──────── THE INPUT ────────

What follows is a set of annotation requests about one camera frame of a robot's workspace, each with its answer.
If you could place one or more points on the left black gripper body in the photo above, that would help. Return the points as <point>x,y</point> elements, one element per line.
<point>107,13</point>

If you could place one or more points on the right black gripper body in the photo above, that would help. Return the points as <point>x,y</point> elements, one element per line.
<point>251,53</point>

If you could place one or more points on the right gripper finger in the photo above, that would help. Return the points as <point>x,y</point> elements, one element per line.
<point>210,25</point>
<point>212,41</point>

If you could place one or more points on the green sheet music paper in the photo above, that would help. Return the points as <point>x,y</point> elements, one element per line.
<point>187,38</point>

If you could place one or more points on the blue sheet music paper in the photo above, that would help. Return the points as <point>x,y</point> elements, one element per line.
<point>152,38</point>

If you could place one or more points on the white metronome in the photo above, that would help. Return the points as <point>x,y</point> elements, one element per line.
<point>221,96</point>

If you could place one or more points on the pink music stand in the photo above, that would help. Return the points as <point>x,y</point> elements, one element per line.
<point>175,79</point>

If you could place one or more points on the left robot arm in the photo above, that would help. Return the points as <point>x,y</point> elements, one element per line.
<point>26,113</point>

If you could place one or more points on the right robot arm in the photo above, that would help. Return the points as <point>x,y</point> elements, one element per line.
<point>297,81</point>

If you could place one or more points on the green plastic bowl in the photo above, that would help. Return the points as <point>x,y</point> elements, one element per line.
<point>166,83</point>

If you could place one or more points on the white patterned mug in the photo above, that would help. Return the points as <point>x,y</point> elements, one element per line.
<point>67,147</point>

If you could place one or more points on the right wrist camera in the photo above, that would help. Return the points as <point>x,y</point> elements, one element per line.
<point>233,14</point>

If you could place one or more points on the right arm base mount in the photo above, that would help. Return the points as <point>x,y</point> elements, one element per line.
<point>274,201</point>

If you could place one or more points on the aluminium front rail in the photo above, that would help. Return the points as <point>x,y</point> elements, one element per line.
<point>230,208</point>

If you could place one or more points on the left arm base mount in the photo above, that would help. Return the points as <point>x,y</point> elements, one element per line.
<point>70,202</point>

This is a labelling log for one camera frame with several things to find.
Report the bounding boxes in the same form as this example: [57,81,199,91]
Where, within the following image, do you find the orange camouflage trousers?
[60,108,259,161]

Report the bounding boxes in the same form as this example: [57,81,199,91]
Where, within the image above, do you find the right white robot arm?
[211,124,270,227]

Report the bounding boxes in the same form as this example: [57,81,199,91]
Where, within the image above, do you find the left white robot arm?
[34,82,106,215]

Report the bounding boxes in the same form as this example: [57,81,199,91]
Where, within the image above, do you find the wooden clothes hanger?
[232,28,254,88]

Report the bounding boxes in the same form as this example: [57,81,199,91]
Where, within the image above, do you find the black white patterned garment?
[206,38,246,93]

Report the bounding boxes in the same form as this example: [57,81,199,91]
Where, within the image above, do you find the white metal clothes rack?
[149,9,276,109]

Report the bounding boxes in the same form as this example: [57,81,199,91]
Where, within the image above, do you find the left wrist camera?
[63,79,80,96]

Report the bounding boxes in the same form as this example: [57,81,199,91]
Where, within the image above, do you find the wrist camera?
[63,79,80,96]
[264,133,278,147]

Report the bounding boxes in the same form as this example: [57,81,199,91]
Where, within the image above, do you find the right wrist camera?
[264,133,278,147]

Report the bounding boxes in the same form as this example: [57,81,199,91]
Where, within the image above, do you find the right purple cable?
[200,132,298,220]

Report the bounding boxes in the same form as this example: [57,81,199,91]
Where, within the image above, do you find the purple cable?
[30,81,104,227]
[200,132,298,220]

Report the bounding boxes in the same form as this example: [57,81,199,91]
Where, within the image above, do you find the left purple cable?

────────

** ABOUT THIS TASK **
Transcribe the records above in full, exactly as they stand.

** EXPECTED OUTPUT **
What follows is a set of annotation requests about one camera frame of a robot's workspace, each with its answer.
If you could place one or more points on the left black gripper body in the photo above, that would help. Return the points as <point>x,y</point> elements, one element per line.
<point>107,13</point>

If you could place one or more points on the right black gripper body in the photo above, that would help. Return the points as <point>x,y</point> elements, one element per line.
<point>251,53</point>

If you could place one or more points on the right gripper finger in the photo above, that would help. Return the points as <point>x,y</point> elements, one element per line.
<point>210,25</point>
<point>212,41</point>

If you could place one or more points on the green sheet music paper in the photo above, that would help. Return the points as <point>x,y</point> elements, one element per line.
<point>187,38</point>

If you could place one or more points on the blue sheet music paper in the photo above, that would help. Return the points as <point>x,y</point> elements, one element per line.
<point>152,38</point>

If you could place one or more points on the white metronome in the photo above, that would help. Return the points as <point>x,y</point> elements, one element per line.
<point>221,96</point>

If you could place one or more points on the pink music stand in the photo above, that would help. Return the points as <point>x,y</point> elements, one element per line.
<point>175,79</point>

If you could place one or more points on the left robot arm in the photo above, that would help. Return the points as <point>x,y</point> elements, one element per line.
<point>26,113</point>

If you could place one or more points on the right robot arm in the photo above, that would help. Return the points as <point>x,y</point> elements, one element per line.
<point>297,81</point>

If you could place one or more points on the green plastic bowl in the photo above, that would help. Return the points as <point>x,y</point> elements, one element per line.
<point>166,83</point>

If you could place one or more points on the white patterned mug in the photo above, that would help. Return the points as <point>x,y</point> elements, one element per line.
<point>67,147</point>

If you could place one or more points on the right wrist camera in the photo above, that would help. Return the points as <point>x,y</point> elements, one element per line.
<point>233,14</point>

If you could place one or more points on the right arm base mount in the photo above, that would help. Return the points as <point>x,y</point> elements, one element per line.
<point>274,201</point>

If you could place one or more points on the aluminium front rail in the photo above, that would help. Return the points as <point>x,y</point> elements, one element per line.
<point>230,208</point>

If you could place one or more points on the left arm base mount in the photo above, that would help. Return the points as <point>x,y</point> elements, one element per line.
<point>70,202</point>

This is a labelling log for one camera frame with several things to find.
Report the bounding boxes in the same form as this example: [57,81,199,91]
Where, within the following image, do you find the orange camouflage trousers?
[60,108,259,161]

Report the bounding boxes in the same form as this example: [57,81,199,91]
Where, within the image above, do you find the right white robot arm?
[211,124,270,227]

Report the bounding boxes in the same form as this example: [57,81,199,91]
Where, within the image above, do you find the left white robot arm?
[34,82,106,215]

Report the bounding boxes in the same form as this example: [57,81,199,91]
Where, within the image above, do you find the wooden clothes hanger?
[232,28,254,88]

Report the bounding boxes in the same form as this example: [57,81,199,91]
Where, within the image above, do you find the black white patterned garment?
[206,38,246,93]

Report the bounding boxes in the same form as this example: [57,81,199,91]
Where, within the image above, do you find the white metal clothes rack?
[149,9,276,109]

Report the bounding boxes in the same form as this example: [57,81,199,91]
Where, within the image above, do you find the left wrist camera?
[63,79,80,96]

Report the bounding boxes in the same form as this example: [57,81,199,91]
Where, within the image above, do you find the wrist camera?
[63,79,80,96]
[264,133,278,147]

Report the bounding boxes in the same form as this example: [57,81,199,91]
Where, within the image above, do you find the right wrist camera?
[264,133,278,147]

Report the bounding boxes in the same form as this example: [57,81,199,91]
Where, within the image above, do you find the right purple cable?
[200,132,298,220]

Report the bounding boxes in the same form as this example: [57,81,199,91]
Where, within the image above, do you find the purple cable?
[30,81,104,227]
[200,132,298,220]

Report the bounding boxes in the same form as this example: [57,81,199,91]
Where, within the image above, do you find the left purple cable?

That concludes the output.